EXERCISE — Please copy each line below that contains the string "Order".
(DATA FOR REVIEW begins)
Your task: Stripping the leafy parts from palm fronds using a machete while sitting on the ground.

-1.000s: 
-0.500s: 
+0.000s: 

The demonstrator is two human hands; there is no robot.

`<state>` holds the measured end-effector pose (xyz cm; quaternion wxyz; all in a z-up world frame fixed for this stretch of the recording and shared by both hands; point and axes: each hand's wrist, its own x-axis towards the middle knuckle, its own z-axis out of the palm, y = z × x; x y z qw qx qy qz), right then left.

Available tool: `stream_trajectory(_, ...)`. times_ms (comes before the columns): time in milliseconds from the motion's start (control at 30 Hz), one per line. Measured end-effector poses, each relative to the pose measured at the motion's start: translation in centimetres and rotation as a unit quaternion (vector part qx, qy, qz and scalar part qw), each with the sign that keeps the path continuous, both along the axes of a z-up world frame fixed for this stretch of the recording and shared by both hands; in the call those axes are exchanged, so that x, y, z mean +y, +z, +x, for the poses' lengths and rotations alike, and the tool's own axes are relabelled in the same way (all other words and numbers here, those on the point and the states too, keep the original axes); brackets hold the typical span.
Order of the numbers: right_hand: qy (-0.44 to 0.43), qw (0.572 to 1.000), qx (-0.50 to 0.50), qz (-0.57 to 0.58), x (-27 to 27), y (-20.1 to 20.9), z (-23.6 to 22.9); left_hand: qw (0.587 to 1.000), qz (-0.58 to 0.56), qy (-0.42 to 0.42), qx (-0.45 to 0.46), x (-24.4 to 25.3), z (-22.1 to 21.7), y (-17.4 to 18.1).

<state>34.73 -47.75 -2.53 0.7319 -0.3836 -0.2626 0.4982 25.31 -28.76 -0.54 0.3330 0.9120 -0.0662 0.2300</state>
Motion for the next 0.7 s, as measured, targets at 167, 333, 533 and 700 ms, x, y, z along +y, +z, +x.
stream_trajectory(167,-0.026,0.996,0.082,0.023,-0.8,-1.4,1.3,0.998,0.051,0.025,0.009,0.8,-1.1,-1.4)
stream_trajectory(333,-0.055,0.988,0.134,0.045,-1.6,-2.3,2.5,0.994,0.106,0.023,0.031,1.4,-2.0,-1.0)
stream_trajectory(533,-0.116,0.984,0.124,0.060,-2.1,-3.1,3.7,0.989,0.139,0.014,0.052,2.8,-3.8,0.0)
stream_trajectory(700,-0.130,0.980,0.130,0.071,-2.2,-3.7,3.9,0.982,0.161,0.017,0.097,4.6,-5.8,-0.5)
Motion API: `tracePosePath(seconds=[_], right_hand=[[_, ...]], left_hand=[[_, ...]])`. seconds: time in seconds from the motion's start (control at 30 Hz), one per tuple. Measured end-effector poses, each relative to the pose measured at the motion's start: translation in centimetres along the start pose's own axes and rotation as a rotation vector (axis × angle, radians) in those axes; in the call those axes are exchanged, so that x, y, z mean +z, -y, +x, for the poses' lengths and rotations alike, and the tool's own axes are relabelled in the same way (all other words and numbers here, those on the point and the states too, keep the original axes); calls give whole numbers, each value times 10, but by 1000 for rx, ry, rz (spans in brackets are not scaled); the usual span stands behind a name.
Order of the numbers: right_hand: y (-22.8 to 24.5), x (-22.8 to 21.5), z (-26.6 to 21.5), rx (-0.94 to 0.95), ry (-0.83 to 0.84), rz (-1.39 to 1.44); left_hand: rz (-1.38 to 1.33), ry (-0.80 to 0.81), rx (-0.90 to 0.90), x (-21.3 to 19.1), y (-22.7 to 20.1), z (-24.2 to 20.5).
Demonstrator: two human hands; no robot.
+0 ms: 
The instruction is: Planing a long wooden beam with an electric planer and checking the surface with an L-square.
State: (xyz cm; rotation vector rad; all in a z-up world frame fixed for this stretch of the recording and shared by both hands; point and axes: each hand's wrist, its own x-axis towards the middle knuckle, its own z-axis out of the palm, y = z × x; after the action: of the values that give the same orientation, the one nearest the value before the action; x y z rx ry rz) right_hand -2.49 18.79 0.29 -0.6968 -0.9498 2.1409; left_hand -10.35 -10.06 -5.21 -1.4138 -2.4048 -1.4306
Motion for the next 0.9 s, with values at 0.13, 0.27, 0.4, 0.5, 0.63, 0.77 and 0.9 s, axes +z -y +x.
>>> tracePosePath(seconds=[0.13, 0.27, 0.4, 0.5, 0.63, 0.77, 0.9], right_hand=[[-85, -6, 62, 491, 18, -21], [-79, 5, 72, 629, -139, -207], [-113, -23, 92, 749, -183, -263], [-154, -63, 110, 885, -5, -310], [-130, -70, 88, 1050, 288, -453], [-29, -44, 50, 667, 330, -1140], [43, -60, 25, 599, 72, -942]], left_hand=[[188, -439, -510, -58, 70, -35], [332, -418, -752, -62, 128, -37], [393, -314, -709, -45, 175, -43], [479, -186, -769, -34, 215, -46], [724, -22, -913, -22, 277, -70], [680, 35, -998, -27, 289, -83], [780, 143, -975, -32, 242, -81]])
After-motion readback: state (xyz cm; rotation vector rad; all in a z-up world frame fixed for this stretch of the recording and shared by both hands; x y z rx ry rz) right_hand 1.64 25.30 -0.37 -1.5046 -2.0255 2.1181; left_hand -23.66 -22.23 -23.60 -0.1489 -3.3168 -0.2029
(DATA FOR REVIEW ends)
RESULT —
Order of the numbers: right_hand: qy (-0.44 to 0.43), qw (0.572 to 1.000), qx (-0.50 to 0.50), qz (-0.57 to 0.58), x (-27 to 27), y (-20.1 to 20.9), z (-23.6 to 22.9); left_hand: qw (0.587 to 1.000), qz (-0.58 to 0.56), qy (-0.42 to 0.42), qx (-0.45 to 0.46), x (-24.4 to 25.3), z (-22.1 to 21.7), y (-17.4 to 18.1).
Order of the numbers: right_hand: y (-22.8 to 24.5), x (-22.8 to 21.5), z (-26.6 to 21.5), rx (-0.94 to 0.95), ry (-0.83 to 0.84), rz (-1.39 to 1.44); left_hand: rz (-1.38 to 1.33), ry (-0.80 to 0.81), rx (-0.90 to 0.90), x (-21.3 to 19.1), y (-22.7 to 20.1), z (-24.2 to 20.5).

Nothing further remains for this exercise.